Researcher: Hyong Kim

Research Area: Next Generation Secure and Available Networks

Abstract

Scope: Data center networks have started to play increasingly important roles in today’s Internet. Popular web-based services and critical enterprise applications are hosted in large data centers. More recent advances like cloud computing and cellular-based data usage have only increased the importance of data centers. With the increasing importance, however, also comes increasing complexity. Supporting the wide-array of applications and traffic types while meeting all their performance and security requirements results in complex network designs. The result of this complexity is that managing these networks has never been more difficult. In this project, we focus on providing one of the key building blocks of network management: the ability to determine how traffic flows in the network.
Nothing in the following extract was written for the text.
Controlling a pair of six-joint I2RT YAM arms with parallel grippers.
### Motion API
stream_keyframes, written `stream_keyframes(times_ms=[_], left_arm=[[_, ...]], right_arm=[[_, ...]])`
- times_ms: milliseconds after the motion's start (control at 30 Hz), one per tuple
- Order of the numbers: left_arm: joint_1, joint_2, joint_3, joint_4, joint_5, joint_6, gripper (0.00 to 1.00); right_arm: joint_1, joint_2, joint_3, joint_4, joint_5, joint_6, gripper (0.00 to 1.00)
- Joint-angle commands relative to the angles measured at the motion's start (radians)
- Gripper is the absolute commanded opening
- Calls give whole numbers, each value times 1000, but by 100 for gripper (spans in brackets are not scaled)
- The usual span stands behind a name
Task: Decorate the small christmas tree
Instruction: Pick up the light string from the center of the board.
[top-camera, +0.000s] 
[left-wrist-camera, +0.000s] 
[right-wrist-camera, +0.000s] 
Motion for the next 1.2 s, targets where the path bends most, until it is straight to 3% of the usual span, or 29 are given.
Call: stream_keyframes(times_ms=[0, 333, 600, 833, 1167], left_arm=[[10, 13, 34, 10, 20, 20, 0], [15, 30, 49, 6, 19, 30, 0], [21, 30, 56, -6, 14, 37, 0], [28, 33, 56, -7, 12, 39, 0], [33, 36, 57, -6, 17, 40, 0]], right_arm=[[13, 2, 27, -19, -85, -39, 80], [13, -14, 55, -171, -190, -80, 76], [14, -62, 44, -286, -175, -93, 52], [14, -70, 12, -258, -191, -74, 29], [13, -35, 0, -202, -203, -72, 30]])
This information is fundamental to many different network management tasks including troubleshooting, capacity planning, and what-if analysis. Towards that end, we develop a system that performs per-packet path inference in a data center. The proposed system uses device configurations and the network’s physical topology to project the path of a packet in the network. Specifically, per-hop path inference based on a simplified model of layer-3 routing, layer-2 switching, and the most commonly used routing and forwarding mechanisms. To show its applicability, we perform path inference within a campus network and on multiple data centers serving the 3G network of a major cellular service provider. Using routing information collected from these networks, we validate the correctness of the inferred paths. Our system is expected to quickly and accurately determine paths traversed by packets even in complex data center networks, making it a valuable addition to a network operator’s toolbox.